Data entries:
+ + +

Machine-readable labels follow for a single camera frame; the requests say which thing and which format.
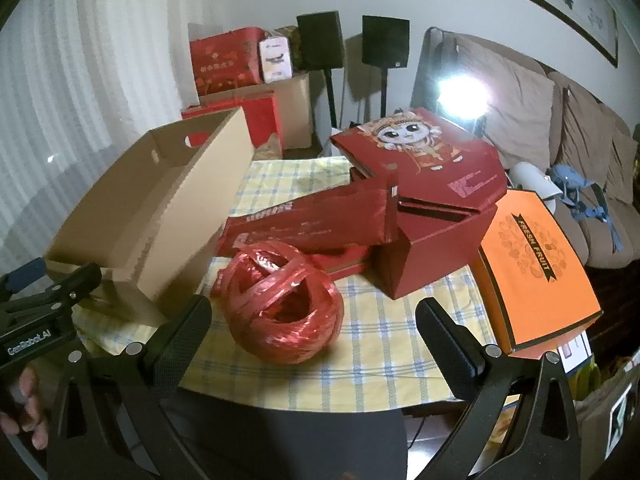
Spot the red gift box with handle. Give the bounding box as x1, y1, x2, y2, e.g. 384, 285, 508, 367
181, 91, 285, 158

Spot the red gold-print gift box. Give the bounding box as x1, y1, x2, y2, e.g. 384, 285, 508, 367
189, 26, 268, 97

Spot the red cartoon print box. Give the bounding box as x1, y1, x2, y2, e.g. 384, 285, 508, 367
330, 106, 508, 213

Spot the shiny red foil bag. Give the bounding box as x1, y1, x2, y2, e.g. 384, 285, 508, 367
210, 241, 346, 366

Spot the dark red cube gift box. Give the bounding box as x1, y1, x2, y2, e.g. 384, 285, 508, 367
372, 199, 498, 301

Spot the white cylinder appliance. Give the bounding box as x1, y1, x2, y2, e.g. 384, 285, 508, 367
509, 161, 559, 212

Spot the blue toy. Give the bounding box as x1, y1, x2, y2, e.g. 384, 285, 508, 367
545, 162, 623, 253

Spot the black speaker stand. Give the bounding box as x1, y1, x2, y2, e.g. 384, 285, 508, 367
324, 69, 338, 137
379, 66, 391, 118

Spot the brown cardboard box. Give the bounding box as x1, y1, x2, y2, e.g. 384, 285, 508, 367
45, 106, 256, 328

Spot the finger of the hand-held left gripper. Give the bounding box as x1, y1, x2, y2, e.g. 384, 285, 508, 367
0, 257, 48, 306
10, 262, 103, 322

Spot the orange fruit box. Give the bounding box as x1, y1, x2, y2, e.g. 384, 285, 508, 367
472, 190, 603, 361

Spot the red gift carton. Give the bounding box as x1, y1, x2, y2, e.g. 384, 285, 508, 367
215, 172, 401, 282

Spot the bright lamp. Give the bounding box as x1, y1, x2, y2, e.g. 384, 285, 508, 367
434, 71, 490, 133

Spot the large brown carton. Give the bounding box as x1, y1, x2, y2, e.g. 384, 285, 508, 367
200, 71, 313, 151

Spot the small white box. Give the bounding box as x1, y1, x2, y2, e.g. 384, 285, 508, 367
258, 36, 293, 82

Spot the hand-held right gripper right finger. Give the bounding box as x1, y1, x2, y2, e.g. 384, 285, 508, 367
415, 297, 583, 480

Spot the yellow checked tablecloth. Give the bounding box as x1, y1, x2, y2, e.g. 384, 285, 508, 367
75, 157, 506, 411

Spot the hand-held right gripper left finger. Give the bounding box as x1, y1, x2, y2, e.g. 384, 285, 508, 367
47, 294, 213, 480

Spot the person's left hand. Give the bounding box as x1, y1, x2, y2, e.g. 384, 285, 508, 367
0, 364, 52, 452

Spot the beige sofa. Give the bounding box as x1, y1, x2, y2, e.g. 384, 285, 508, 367
410, 26, 640, 271

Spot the white curtain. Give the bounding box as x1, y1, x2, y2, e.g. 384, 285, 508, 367
0, 0, 211, 271

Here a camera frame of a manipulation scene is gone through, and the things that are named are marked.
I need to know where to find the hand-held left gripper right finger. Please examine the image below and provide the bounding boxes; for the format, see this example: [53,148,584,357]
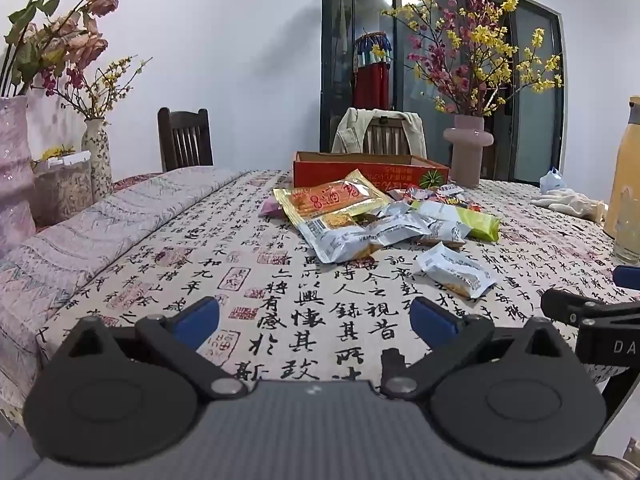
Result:
[380,296,586,401]

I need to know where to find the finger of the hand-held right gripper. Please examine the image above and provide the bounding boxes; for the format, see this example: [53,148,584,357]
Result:
[541,287,640,333]
[614,265,640,291]

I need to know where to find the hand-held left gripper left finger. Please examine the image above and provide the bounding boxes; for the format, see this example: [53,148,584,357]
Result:
[42,296,249,401]

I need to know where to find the white crisp snack packet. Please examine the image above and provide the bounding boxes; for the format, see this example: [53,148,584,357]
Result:
[417,242,496,301]

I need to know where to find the green snack packet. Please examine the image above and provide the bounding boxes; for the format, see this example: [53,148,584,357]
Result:
[452,207,501,244]

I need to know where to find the large white snack packet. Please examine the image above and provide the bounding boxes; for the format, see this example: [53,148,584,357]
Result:
[297,210,387,265]

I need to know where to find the orange cardboard box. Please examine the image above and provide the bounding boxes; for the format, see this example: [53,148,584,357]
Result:
[292,151,450,201]

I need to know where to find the clear drinking glass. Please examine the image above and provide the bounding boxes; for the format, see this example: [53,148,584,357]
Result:
[613,215,640,264]

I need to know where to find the white cloth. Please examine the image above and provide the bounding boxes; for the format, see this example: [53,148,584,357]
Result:
[529,187,609,224]

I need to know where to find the yellow bottle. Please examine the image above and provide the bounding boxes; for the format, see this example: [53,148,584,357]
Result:
[602,95,640,239]

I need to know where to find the blue white plastic bag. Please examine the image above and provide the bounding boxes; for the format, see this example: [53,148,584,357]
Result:
[539,167,566,194]

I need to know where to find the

+ + +

* ASSIGNMENT
What are the lines above from the one with "left gripper right" to the one with "I need to know where to find the large", both included? Reproduce them exactly, without pictures.

* FINISHED EXERCISE
I need to know where to find the hand-held left gripper right finger. Please examine the image below and provide the bounding boxes; for the format, see this example: [53,148,584,357]
Result:
[380,296,586,401]

I need to know where to find the finger of the hand-held right gripper. Please examine the image above and provide the bounding boxes; for the format, see this example: [53,148,584,357]
Result:
[541,287,640,333]
[614,265,640,291]

I need to know where to find the hand-held left gripper left finger. Please examine the image above and provide the bounding boxes; for the format, see this example: [53,148,584,357]
Result:
[42,296,249,401]

I need to know where to find the white crisp snack packet. Please examine the image above and provide the bounding boxes; for the format, see this example: [53,148,584,357]
Result:
[417,242,496,301]

I need to know where to find the green snack packet. Please examine the image above and provide the bounding boxes; for the format, see this example: [53,148,584,357]
Result:
[452,207,501,244]

I need to know where to find the large white snack packet. Please examine the image above and provide the bounding boxes; for the format, see this example: [53,148,584,357]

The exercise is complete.